A Treatise On Code: Scale
In May of 2007, Facebook deployed what would likely be the single greatest catalyst to their eventual domination of the “social networking” industry, the Facebook Platform.
Outside of internet technology enthusiasts and a mere 20 million Facebook users, the event was insignificant. Yet for a small set of entrepreneurial engineers, it marked the first internet gold rush since the original internet bubble.
An early indicator of the massive opportunity came in an email from Ali Partovi, CEO of iLike, an application that was poised to be iTunes of the Facebook platform. The email, which quickly circulated the technology blogs, was a desperate cry for help from Partovi. The company was in dire need of additional servers.
For any consumer facing application, this is phenomenal signaling to investors that the company clearly has found product market fit. While most will never experience such overnight demand, one thing is certain: scaling issues are never planned.
When Scale Hits You In The Face
Unless you are building a new technology infrastructure service, scale is something that is typically forced upon you.
A server runs out of memory, a database exhausts it’s connections, a job queue balloons beyond a manageable level, or some stray bug in the code results in a massive hit to the bottom line.

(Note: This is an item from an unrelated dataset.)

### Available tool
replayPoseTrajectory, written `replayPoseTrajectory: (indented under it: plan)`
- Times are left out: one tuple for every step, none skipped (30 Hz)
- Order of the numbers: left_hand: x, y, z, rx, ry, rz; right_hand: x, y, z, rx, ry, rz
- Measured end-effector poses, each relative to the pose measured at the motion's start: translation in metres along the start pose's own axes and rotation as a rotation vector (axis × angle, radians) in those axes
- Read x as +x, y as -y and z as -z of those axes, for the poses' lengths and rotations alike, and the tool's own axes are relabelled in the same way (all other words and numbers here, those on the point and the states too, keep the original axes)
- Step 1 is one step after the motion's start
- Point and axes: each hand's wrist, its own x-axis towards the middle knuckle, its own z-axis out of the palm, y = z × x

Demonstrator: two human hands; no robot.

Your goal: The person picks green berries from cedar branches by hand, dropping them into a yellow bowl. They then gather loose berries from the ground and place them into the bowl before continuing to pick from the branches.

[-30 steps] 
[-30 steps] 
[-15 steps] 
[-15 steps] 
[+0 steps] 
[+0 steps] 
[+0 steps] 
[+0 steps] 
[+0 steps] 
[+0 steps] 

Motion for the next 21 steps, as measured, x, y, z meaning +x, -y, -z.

For all non-robots, it induces panic.
In this moment, what follows is a sequence of thoughts and events.
First up is a series of expletives. These typically come from an executive who’s cursing about the site not working. If you happen to be the technology leader responsible for managing things, you too will be cursing soon after.
What comes next is a moment of intense focus. Initially we kill processes that are hogging resources. Then we figure out if there are any dials we can turn that will buy us time. This is the throw money at the problem stage.
Given that we now live in a world of cloud services, money will actually get you pretty far since everything is run on commodity infrastructure. It’s a solid short-term solution.
However the greatest irony to a technology leader being crushed by scaling problems is that code alone cannot scale.
Don’t get me wrong, acute errors can mostly be resolved with technical solutions. Yet when scale appears, it forces a magnifying glass upon the organization.
All the poor strategic decisions that were made up until now spill back out into the open. It’s from within those deep and exposed wounds that we find the next stage of our story.
Built To Scale
One of the most common issues found in rapidly growing software organizations is the absence of structural procedures. When a team is comprised of a few people, it’s easy to plan things.
This is compounded by the strategy I concluded in my last article, “Code as quickly as possible, not in a way designed to scale”.
Now that scale has arrived liked an avalanche, the strategy has to pivot on a dime. Technology managers move from an obsession with code to, hopefully, a passion for people and processes.
So if this series is about “the right way to code”, what does this phase mean for our growing code base?
If you guessed “people and processes”, you’d be right! This materializes in the code in a number of ways.
From Humans That Code To Coding For Humans
Let’s start with the most obvious code situation at this point: technical debt. As a company thrashes with their product and output code in a rush to reach product market fit, technical debt is rapidly accrued.
At the beginning this debt can be viewed as a form of strategic financing. Combined with capital, it provides leverage for a small set of ambitious engineers.
However warning signs will begin to appear. New engineers take a while to onboard. System performance degrades. New feature development slows despite encouraging words from founding product managers.
All of a sudden the technical debt becomes too big to ignore and resources are quickly allocated. So what are the guiding principals at this moment in time?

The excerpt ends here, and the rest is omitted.